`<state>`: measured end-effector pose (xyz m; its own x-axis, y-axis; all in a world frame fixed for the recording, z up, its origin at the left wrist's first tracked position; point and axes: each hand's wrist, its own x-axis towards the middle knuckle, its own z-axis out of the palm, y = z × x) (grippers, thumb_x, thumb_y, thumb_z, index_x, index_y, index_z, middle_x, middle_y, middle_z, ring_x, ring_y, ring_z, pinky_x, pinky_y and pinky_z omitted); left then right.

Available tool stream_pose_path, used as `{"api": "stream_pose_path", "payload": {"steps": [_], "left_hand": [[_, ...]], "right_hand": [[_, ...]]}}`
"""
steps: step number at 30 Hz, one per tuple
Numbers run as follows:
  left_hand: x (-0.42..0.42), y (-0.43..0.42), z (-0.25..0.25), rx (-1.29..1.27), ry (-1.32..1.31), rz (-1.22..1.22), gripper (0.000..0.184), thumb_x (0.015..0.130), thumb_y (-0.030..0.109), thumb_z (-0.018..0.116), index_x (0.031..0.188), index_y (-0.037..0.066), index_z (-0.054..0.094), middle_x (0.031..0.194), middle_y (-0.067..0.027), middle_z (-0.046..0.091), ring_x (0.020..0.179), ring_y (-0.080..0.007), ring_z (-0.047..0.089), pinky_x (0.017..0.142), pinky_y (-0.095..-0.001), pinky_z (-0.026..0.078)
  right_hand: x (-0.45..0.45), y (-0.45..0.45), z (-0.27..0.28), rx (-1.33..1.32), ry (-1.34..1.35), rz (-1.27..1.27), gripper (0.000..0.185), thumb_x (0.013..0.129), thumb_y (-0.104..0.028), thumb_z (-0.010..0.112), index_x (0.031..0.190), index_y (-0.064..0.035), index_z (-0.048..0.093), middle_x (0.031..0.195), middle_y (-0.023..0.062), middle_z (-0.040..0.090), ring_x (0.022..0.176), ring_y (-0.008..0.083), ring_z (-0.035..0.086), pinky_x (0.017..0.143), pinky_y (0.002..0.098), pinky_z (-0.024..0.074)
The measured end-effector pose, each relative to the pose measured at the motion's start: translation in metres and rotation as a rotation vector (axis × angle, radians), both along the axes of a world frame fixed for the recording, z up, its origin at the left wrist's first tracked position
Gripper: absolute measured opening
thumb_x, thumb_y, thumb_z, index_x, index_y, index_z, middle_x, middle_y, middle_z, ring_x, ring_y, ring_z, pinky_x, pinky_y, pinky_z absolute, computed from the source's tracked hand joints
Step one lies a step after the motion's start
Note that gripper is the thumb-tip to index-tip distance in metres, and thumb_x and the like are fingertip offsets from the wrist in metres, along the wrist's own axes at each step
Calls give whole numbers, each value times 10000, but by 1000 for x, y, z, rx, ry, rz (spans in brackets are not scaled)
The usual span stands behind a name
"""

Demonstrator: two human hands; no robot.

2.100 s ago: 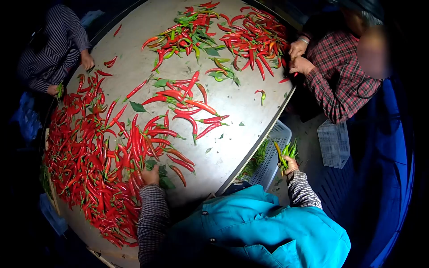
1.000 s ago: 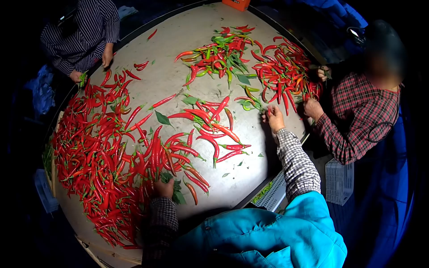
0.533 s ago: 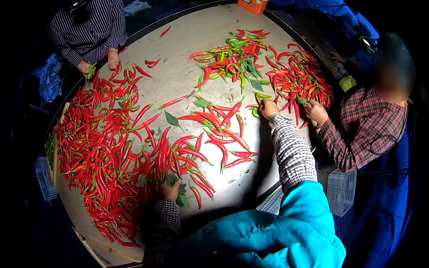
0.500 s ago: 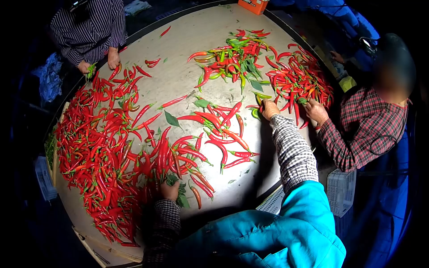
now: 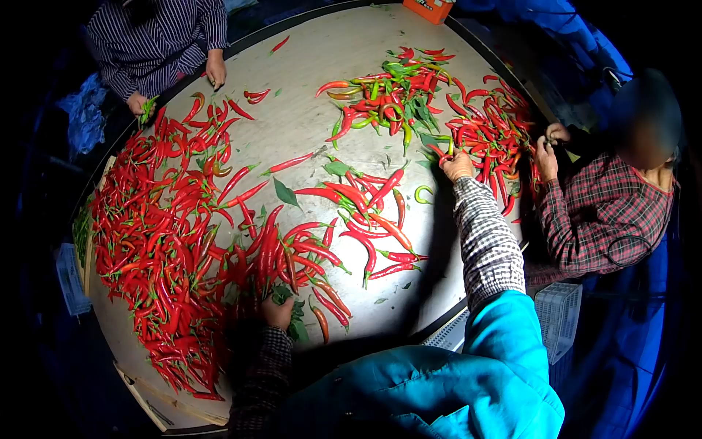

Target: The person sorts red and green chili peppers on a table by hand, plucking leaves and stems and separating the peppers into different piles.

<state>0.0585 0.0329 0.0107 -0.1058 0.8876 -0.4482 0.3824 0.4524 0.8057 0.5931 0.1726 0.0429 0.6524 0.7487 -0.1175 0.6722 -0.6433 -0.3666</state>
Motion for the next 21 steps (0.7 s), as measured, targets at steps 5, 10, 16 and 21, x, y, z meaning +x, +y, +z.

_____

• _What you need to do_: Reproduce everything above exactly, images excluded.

• _Response for this exercise_:
`<state>`: measured end-effector pose (xyz m; its own x-axis, y-axis; all in a world frame fixed for the recording, z up, its origin at the left wrist's first tracked position; point and axes: each hand's wrist, its own x-axis towards the middle knuckle, its own z-axis out of the palm, y = z × x) (grippers, thumb_x, thumb_y, thumb_z, index_x, index_y, index_z, middle_x, middle_y, middle_z, ring_x, ring_y, ring_z, pinky_x, pinky_y and pinky_z omitted); left then right.

Available tool stream_pose_path, used as `{"api": "stream_pose_path", "payload": {"steps": [_], "left_hand": [[_, ...]], "right_hand": [[_, ...]]}}`
"""
steps: step number at 30 Hz, one per tuple
Numbers run as follows:
  left_hand: x (-0.42..0.42), y (-0.43..0.42), z (-0.25..0.25), rx (-1.29..1.27), ry (-1.32..1.31), rz (-1.22..1.22), gripper (0.000..0.184), thumb_x (0.015..0.130), thumb_y (-0.030..0.109), thumb_z (-0.018..0.116), index_x (0.031..0.188), index_y (-0.037..0.066), index_z (-0.054..0.094), middle_x (0.031..0.194), middle_y (-0.067..0.027), middle_z (-0.046..0.091), ring_x (0.020..0.179), ring_y (-0.080..0.007), ring_z (-0.047..0.089), pinky_x (0.017..0.142), pinky_y (-0.095..-0.001), pinky_z (-0.026..0.078)
  right_hand: x (-0.45..0.45), y (-0.45..0.45), z (-0.27..0.28), rx (-1.33..1.32), ry (-1.34..1.35), rz (-1.27..1.27), gripper (0.000..0.185), thumb_x (0.013..0.129), thumb_y (-0.104..0.028), thumb_z (-0.010..0.112), index_x (0.031..0.190), index_y (-0.064..0.035), index_z (-0.048..0.093), middle_x (0.031..0.195), middle_y (-0.023..0.062), middle_z (-0.040..0.090), ring_x (0.022..0.176), ring_y (-0.008..0.083), ring_z (-0.035..0.086), pinky_x (0.017..0.143), pinky_y (0.002..0.098), pinky_z (-0.024..0.074)
The measured end-effector pose, each relative to the pose measured at the motion's start: translation in metres and rotation as a rotation vector (axis × angle, radians), both along the axes of a world frame fixed for the recording, z up, its origin at the left wrist's first tracked position
Gripper: absolute measured opening
thumb_x, thumb_y, thumb_z, index_x, index_y, index_z, middle_x, middle_y, middle_z, ring_x, ring_y, ring_z, pinky_x, pinky_y, pinky_z absolute, computed from the source's tracked hand joints
Step one lies a step after the motion's start
Note that gripper is the thumb-tip to index-tip distance in metres, and thumb_x and the like are fingertip offsets from the wrist in metres, along the wrist's own axes at each step
Calls give whole numbers, each value times 10000, but by 1000 for x, y, z, rx, ry, rz (spans in brackets are not scaled)
The usual span stands behind a name
"""

Demonstrator: two human hands; no robot.

2.100 s ago: 
1.000 s ago: 
0.533 s ago: 
0.500 s ago: 
now: 

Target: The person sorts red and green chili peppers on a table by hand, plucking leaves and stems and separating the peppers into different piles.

<state>0.0585 0.0329 0.0107 -0.1058 0.8876 -0.4482 0.3824 0.4524 0.8057 0.5931 0.1726 0.0429 0.6524 0.7487 -0.1175 0.6722 -0.6433 -0.3666</state>
Motion for the next 21 steps (0.7 s), as measured, targets at steps 5, 10, 16 and 21, x, y, z meaning +x, +y, +z.

The exercise contains nothing more.